◆ What you are asked to do
Could you set down exactly the lines in the records below between the line holding "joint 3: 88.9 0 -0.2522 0" and the line holding "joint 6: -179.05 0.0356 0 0", inclusive?

◆ Data listing
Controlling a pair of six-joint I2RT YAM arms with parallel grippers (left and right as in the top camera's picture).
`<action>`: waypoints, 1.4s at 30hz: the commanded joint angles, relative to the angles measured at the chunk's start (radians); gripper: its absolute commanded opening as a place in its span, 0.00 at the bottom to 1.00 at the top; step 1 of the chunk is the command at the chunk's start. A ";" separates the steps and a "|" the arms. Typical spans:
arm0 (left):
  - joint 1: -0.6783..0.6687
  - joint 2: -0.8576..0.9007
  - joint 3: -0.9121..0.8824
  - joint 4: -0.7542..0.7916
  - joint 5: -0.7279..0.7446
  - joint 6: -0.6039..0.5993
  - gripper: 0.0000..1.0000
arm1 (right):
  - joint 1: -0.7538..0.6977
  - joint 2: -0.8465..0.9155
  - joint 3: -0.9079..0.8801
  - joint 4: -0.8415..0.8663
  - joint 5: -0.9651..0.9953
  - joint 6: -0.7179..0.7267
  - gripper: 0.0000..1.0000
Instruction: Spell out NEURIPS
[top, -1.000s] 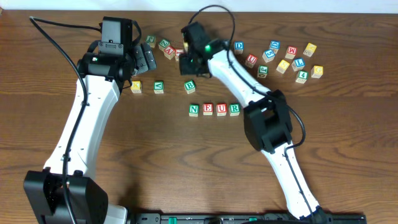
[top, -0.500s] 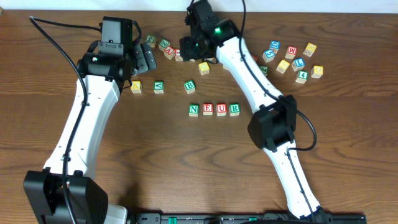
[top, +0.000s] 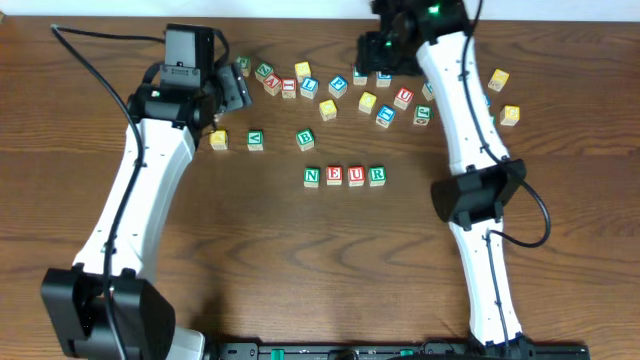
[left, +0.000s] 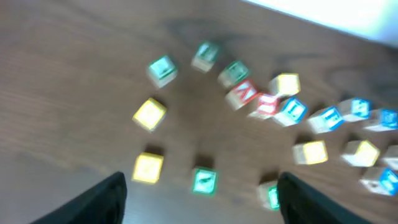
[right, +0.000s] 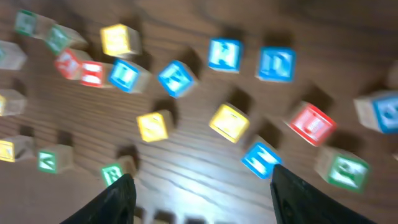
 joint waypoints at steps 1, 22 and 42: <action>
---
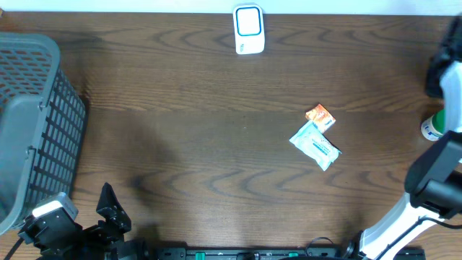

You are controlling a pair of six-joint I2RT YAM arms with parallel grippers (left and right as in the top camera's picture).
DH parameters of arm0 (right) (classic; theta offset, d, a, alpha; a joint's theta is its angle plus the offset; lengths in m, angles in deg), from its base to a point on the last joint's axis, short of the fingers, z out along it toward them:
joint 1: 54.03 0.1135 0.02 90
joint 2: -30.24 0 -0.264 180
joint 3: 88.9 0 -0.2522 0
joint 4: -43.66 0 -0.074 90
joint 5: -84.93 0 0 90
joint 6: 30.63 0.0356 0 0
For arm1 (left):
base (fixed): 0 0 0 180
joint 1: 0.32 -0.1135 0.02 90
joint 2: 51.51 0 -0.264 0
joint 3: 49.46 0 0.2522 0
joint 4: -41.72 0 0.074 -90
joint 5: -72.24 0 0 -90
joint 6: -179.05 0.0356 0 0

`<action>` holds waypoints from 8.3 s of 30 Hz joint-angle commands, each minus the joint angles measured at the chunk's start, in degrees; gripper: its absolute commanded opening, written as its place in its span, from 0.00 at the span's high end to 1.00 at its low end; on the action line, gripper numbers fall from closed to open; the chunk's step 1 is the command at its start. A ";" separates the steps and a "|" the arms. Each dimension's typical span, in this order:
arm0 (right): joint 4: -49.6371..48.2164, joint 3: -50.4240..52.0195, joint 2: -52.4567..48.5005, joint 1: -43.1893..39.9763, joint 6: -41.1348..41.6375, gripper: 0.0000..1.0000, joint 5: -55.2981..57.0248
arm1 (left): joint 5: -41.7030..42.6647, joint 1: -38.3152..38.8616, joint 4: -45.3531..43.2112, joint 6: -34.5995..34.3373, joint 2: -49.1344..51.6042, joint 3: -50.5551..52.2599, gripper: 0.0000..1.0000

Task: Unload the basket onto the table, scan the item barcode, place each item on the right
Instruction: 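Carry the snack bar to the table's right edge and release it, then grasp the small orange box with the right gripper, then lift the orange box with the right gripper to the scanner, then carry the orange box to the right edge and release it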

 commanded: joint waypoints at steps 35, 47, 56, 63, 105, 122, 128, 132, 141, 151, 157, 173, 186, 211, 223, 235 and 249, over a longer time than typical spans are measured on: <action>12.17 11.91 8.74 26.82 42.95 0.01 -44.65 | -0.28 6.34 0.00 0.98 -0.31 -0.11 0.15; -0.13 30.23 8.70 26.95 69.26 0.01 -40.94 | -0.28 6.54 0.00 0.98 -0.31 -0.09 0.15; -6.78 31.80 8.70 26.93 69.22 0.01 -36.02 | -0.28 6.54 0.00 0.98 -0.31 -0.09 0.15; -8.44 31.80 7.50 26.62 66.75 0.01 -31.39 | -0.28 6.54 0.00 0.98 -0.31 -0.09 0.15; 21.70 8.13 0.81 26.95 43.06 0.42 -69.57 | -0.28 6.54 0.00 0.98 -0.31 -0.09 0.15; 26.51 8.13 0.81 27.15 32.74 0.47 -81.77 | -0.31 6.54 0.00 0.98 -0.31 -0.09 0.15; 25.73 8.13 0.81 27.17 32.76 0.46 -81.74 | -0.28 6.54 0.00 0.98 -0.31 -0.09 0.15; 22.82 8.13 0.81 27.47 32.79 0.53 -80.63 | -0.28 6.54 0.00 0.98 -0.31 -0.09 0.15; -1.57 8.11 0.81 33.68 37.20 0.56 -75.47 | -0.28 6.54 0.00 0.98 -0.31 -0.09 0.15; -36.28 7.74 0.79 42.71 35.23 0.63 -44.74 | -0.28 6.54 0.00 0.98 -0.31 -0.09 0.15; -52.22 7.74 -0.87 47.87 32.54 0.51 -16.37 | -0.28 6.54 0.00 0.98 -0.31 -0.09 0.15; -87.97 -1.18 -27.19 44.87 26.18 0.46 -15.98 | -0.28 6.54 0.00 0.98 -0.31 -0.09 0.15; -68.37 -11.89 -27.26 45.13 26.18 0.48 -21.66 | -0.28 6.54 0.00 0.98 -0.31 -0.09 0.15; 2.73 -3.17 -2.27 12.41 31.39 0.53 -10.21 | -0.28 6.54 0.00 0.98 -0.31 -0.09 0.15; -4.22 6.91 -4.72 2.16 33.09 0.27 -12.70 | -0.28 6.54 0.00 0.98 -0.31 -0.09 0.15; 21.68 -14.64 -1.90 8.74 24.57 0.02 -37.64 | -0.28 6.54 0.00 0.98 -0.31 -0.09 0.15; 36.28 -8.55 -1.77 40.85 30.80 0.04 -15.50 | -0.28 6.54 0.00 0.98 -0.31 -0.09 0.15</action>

◆ Reply
joint 3: 88.9 0 -0.2522 0
joint 4: -43.66 0 -0.074 90
joint 5: -84.93 0 0 90
joint 6: 30.63 0.0356 0 0
For arm1 (left):
base (fixed): 0 0 0 180
joint 1: 0.32 -0.1135 0.02 90
joint 2: 51.51 0 -0.264 0
joint 3: 49.46 0 0.2522 0
joint 4: -41.72 0 0.074 -90
joint 5: -72.24 0 0 -90
joint 6: -179.05 0.0356 0 0

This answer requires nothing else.